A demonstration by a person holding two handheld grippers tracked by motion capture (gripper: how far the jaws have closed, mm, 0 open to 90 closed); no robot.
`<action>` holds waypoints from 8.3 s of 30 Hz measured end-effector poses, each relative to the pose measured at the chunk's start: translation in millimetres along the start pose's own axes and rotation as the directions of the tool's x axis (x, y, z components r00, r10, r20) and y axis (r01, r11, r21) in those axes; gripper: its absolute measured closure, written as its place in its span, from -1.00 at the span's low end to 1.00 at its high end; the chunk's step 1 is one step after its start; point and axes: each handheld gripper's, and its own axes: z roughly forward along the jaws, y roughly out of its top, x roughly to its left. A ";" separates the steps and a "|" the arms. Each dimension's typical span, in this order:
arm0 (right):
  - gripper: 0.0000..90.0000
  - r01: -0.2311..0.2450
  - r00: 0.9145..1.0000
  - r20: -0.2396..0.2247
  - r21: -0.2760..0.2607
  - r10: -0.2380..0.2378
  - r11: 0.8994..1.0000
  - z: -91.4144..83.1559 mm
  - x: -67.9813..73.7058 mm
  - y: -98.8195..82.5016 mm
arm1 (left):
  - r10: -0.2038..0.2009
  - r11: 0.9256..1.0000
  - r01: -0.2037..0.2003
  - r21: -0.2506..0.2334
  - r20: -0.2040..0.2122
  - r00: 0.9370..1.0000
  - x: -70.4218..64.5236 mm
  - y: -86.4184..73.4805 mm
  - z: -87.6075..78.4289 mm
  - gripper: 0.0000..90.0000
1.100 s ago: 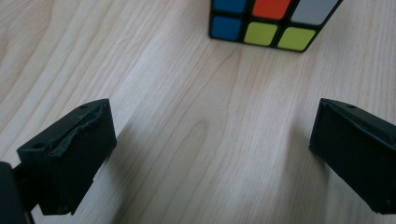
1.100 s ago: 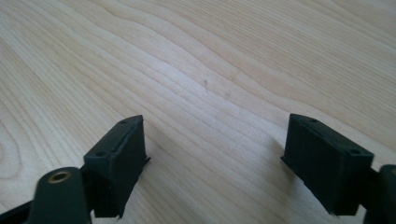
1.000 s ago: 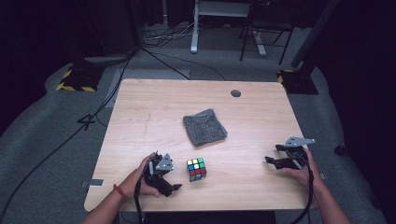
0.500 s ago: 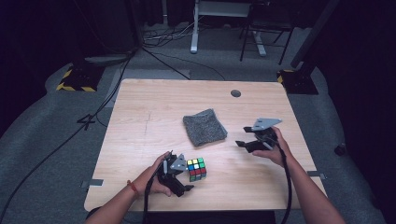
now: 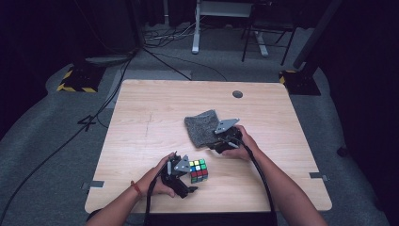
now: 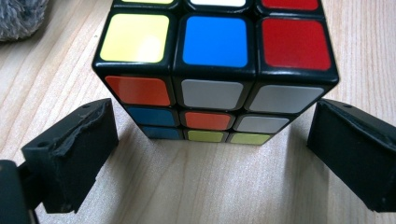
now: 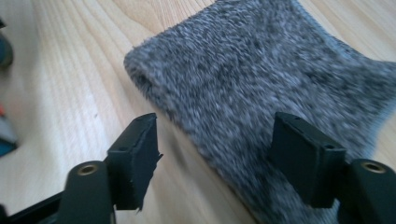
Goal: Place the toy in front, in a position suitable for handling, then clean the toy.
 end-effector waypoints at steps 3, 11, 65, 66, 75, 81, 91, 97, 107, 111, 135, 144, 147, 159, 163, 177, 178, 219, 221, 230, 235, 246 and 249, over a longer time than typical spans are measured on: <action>-0.21 -0.017 1.000 -0.007 0.004 0.017 1.000 7.5 -2.6 1.6 | 0.004 1.000 -0.004 0.001 0.000 1.000 0.2 0.1 0.0 -0.96; 0.10 -0.033 0.999 0.006 0.003 0.033 0.999 12.1 -7.6 5.0 | 0.002 1.000 -0.002 0.000 -0.001 1.000 0.0 0.1 0.0 -0.96; -0.18 -0.050 0.999 0.002 -0.071 0.050 0.996 -134.0 54.0 -95.9 | 0.012 0.999 -0.011 -0.052 0.017 1.000 -4.1 21.9 14.0 -0.65; -0.19 -0.050 0.999 0.000 -0.062 0.051 0.997 -129.0 52.4 -95.4 | 0.015 0.998 -0.014 -0.054 0.019 1.000 -3.4 22.2 14.8 -0.65; -0.25 -0.106 0.994 -0.029 -0.008 0.105 0.994 -99.9 44.2 -105.4 | 0.023 0.999 -0.022 -0.047 0.017 1.000 4.2 23.1 17.7 -0.50; 0.04 -0.133 0.991 -0.027 0.001 0.133 0.991 -103.8 44.2 -107.9 | 0.044 0.998 -0.042 -0.055 0.032 0.999 8.0 24.7 18.5 -0.35; 0.64 -0.146 0.989 -0.008 -0.006 0.146 0.989 -110.0 45.5 -112.5 | 0.063 0.996 -0.060 -0.061 0.053 0.997 20.7 23.2 16.8 -0.27; 0.74 -0.145 0.989 0.006 -0.020 0.146 0.989 -112.3 45.3 -115.9 | 0.052 0.997 -0.049 -0.061 0.056 0.997 30.4 27.6 20.5 -0.26; 0.77 -0.183 0.982 0.037 -0.030 0.184 0.983 -121.0 33.1 -127.2 | 0.072 0.996 -0.068 -0.064 0.065 0.995 35.6 31.1 23.6 -0.27; 0.77 -0.184 0.982 0.038 -0.036 0.186 0.982 -121.9 31.0 -128.9 | 0.064 0.996 -0.060 -0.063 0.058 0.996 34.7 30.8 23.4 -0.27; 0.78 -0.173 0.983 0.037 -0.100 0.177 0.980 -130.0 29.8 -116.9 | 0.115 0.993 -0.114 -0.012 0.030 0.993 23.2 41.9 20.5 -0.25; 0.78 -0.110 0.993 0.010 -0.188 0.114 0.976 -141.7 40.3 -78.5 | 0.136 0.988 -0.135 -0.071 0.020 0.990 12.9 62.8 9.9 -0.25; 0.78 -0.087 0.996 -0.006 -0.217 0.088 0.972 -145.8 46.0 -60.7 | 0.154 0.986 -0.153 -0.065 0.007 0.988 11.4 70.7 11.0 -0.25; 0.78 0.019 1.000 -0.018 -0.152 -0.022 0.988 -128.5 64.6 -3.7 | 0.193 0.980 -0.194 -0.035 -0.032 0.981 9.0 92.0 17.5 -0.25; 0.78 0.037 0.997 -0.058 -0.124 -0.045 0.992 -118.5 69.1 3.1 | 0.194 0.981 -0.194 -0.001 -0.043 0.980 10.6 90.8 19.9 -0.25; 0.78 0.046 0.999 0.012 -0.069 -0.045 0.997 -111.5 66.6 1.0 | 0.200 0.980 -0.199 0.021 -0.034 0.979 8.4 89.2 22.8 -0.25; 0.78 0.036 0.999 0.022 -0.066 -0.035 0.997 -112.4 63.6 -1.8 | 0.200 0.980 -0.199 0.021 -0.034 0.979 8.4 89.2 22.8 -0.25; 0.78 -0.029 0.999 -0.039 -0.077 0.026 0.997 -110.4 64.8 -27.1 | 0.178 0.974 -0.180 -0.140 -0.028 0.984 9.0 88.2 -3.6 -0.25; 0.78 -0.032 0.998 -0.057 -0.080 0.028 0.996 -110.6 65.0 -28.5 | 0.175 0.974 -0.177 -0.140 -0.028 0.984 9.9 87.7 -4.3 -0.25; 0.78 0.006 0.998 -0.062 -0.170 -0.017 0.985 -126.9 74.9 -25.0 | 0.158 0.980 -0.164 -0.110 -0.059 0.986 11.6 86.5 -2.8 -0.25; 0.78 0.018 0.996 -0.079 -0.236 -0.038 0.972 -141.2 76.1 -17.1 | 0.177 0.981 -0.182 -0.065 -0.071 0.982 9.0 87.8 4.4 -0.25; 0.77 0.039 0.995 -0.076 -0.226 -0.058 0.973 -125.6 84.7 2.9 | 0.199 0.978 -0.200 -0.053 -0.033 0.980 -3.4 92.9 13.0 -0.25; 0.78 0.045 0.999 -0.004 -0.212 -0.047 0.976 -122.8 79.9 3.0 | 0.205 0.977 -0.205 -0.051 0.002 0.979 -3.3 92.8 16.2 -0.25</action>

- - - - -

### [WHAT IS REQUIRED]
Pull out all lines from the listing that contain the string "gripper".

### [RESPONSE TO THE EXERCISE]
A demonstration by a person holding two handheld grippers tracked by motion capture (gripper: how far the jaws have closed, mm, 0 open to 90 closed); no robot.
`<action>` holds waypoints from 8.3 s of 30 Hz measured end-effector poses, each relative to the pose measured at the chunk's start: translation in millimetres along the start pose's own axes and rotation as the directions of the tool's x axis (x, y, z components r00, r10, r20) and y axis (r01, r11, r21) in those axes; gripper: its absolute measured closure, written as its place in its span, from -1.00 at the span's low end to 1.00 at its high end; the chunk's step 1 is one step after its start; point and axes: each handheld gripper's, and its own axes: z roughly forward along the jaws, y roughly out of its top, x roughly to its left. A ";" separates the steps and a "|" the arms. Each dimension's typical span, in this order:
  - gripper: 0.0000..90.0000
  - gripper: 0.0000..90.0000

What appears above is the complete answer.